Fairey, AS, Courneya, KS, Field, CJ, Bell, GJ, Jones, LW, Mackey, JR
Journal of applied physiology (Bethesda, Md. : 1985). 2005;(4):1534-40
Abstract
The objective was to determine the effects of exercise training on changes in blood immune function in postmenopausal breast cancer survivors. Fifty-three postmenopausal breast cancer survivors were randomly assigned to an exercise (n=25) or control group (n=28). The exercise group trained on cycle ergometers three times per week for 15 wk. The control group did not train.
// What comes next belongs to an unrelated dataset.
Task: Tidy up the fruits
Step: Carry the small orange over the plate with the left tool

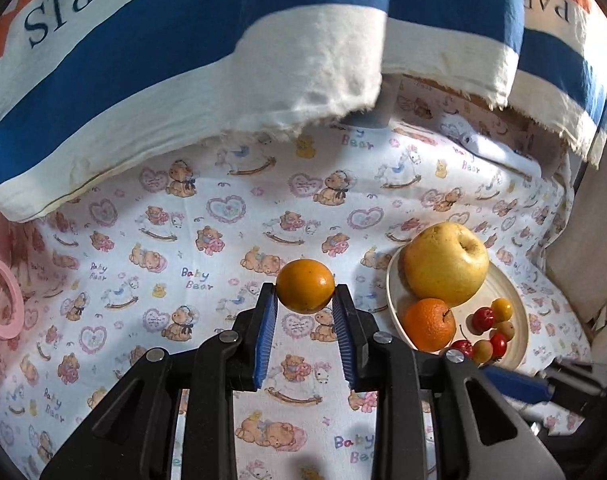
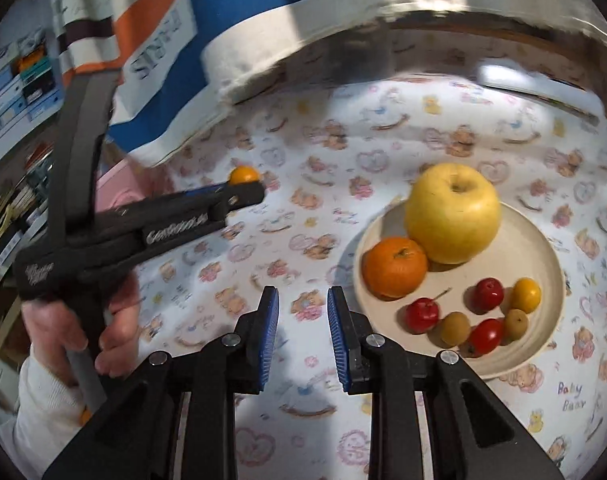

The primary end point was change in natural killer cell cytotoxic activity in isolated peripheral blood mononuclear cells. Secondary end points were changes in standard hematological variables, whole blood neutrophil function, the phenotypes of isolated mononuclear cells, estimations of unstimulated and phytohemaglutinin-stimulated mononuclear cell function (rate of [3H]thymidine uptake), and the production of proinflammatory [interleukin (IL)-1alpha, tumor necrosis factor-alpha, IL-6] and anti-inflammatory cytokines (IL-4, IL-10, transforming growth factor-beta1). Statistical tests were two-sided (alpha <0.05). Fifty-two participants completed the trial. Intention-to-treat analyses, which included the baseline value as a covariate, showed significant differences between groups for change in percent specific lysis of a target natural killer cell at all five effector-to-target ratios (adjusted mean between-group change over all 5 effector-to-target ratios = +6.34%; P <0.05 for all comparisons), the lytic activity per cell (adjusted mean between-group change = -2.72 lytic units; P=0.035), and unstimulated [3H]thymidine uptake by peripheral blood lymphocytes (adjusted mean between-group change = +218 per dpm x 10(6) cells; P = 0.007). There were no significant differences between groups for change in any other end point. Exercise training increased natural killer cell cytotoxic activity and unstimulated [3H]thymidine uptake by peripheral blood lymphocytes in postmenopausal breast cancer survivors.